(TASK TO CARRY OUT):
Aim for an exact copy of the listing, without any images.

(STORED DATA):

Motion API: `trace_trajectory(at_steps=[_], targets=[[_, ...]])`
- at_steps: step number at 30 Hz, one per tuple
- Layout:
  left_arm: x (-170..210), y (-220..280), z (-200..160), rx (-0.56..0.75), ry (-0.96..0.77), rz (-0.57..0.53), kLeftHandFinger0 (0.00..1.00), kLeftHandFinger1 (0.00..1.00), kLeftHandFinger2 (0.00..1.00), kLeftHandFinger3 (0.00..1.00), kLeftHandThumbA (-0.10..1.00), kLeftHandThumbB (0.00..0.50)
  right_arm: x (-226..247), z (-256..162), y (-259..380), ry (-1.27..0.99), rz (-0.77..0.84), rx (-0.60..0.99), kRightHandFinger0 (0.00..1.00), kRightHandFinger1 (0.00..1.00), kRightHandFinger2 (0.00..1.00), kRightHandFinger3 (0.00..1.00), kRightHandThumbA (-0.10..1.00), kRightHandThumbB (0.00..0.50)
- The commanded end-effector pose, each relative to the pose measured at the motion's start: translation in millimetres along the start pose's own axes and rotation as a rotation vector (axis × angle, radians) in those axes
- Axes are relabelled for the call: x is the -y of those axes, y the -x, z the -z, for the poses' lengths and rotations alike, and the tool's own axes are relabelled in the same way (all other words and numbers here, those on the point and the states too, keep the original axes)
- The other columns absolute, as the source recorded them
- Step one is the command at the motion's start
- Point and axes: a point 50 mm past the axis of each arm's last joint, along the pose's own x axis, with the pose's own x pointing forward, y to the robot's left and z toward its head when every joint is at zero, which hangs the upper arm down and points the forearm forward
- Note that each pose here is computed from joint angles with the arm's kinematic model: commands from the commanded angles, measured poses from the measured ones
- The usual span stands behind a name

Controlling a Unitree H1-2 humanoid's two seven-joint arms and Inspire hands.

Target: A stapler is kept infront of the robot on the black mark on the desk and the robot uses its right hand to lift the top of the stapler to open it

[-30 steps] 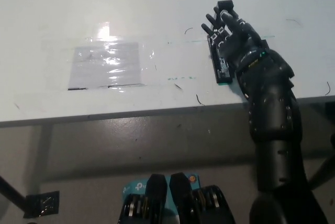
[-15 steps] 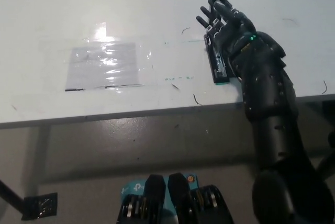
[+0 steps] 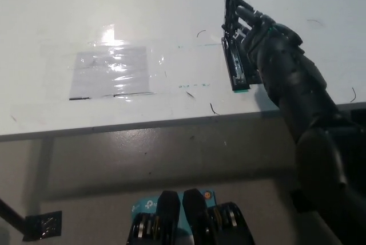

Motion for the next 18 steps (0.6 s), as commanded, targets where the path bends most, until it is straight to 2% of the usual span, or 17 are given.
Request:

(WRITTEN ANSWER):
Motion API: `trace_trajectory(at_steps=[_], targets=[[_, ...]])`
- at_steps: step number at 30 Hz, one per tuple
- Layout:
  left_arm: x (-170..210), y (-220..280), z (-200..160), rx (-0.56..0.75), ry (-0.96..0.77), rz (-0.57..0.53), kLeftHandFinger0 (0.00..1.00), kLeftHandFinger1 (0.00..1.00), kLeftHandFinger2 (0.00..1.00), kLeftHandFinger3 (0.00..1.00), kLeftHandThumbA (-0.10..1.00), kLeftHandThumbB (0.00..0.50)
  right_arm: x (-226..247), z (-256..162), y (-259..380), ry (-1.27..0.99), rz (-0.77..0.84), rx (-0.60..0.99), kRightHandFinger0 (0.00..1.00), kRightHandFinger1 (0.00..1.00), kRightHandFinger2 (0.00..1.00), kRightHandFinger3 (0.00..1.00), kRightHandThumbA (-0.10..1.00), kRightHandThumbB (0.00..0.50)
- The commanded end-effector pose, each relative to the pose measured at the motion's start: translation in millimetres along the start pose's own axes and rotation as a rotation vector (axis × angle, radians) in those axes
- Axes are relabelled for the call: x is the -y of those axes, y the -x, z the -z, for the poses' lengths and rotations alike, and the tool's own axes are relabelled in the same way (all other words and numbers here, those on the point and the states too, keep the original axes)
- The other columns absolute, as the source recorded them
- Step one is the command at the motion's start
- Point and axes: a point 50 mm past the axis of each arm's last joint, along the pose's own x axis, with the pose's own x pointing forward, y to the robot's left and z toward its head when every joint is at zero, which hangs the upper arm down and points the forearm forward
- Note that each pose here is computed from joint angles with the arm's kinematic model: commands from the commanded angles, measured poses from the measured ones
- The usual span stands behind a name

Controlling a Unitree H1-2 humanoid's two seven-joint arms and Inspire hands.

Target: A stapler is kept infront of the robot on the black mark on the desk and the robot uses its right hand to lift the top of the stapler to open it

[-30 steps] 
[-15 steps] 
[+0 steps] 

Motion for the next 18 steps (0.6 s), as commanded, targets where the path bends most, until it is straight to 2% of the usual span, or 17 are given.
Request:

This response contains the complete answer.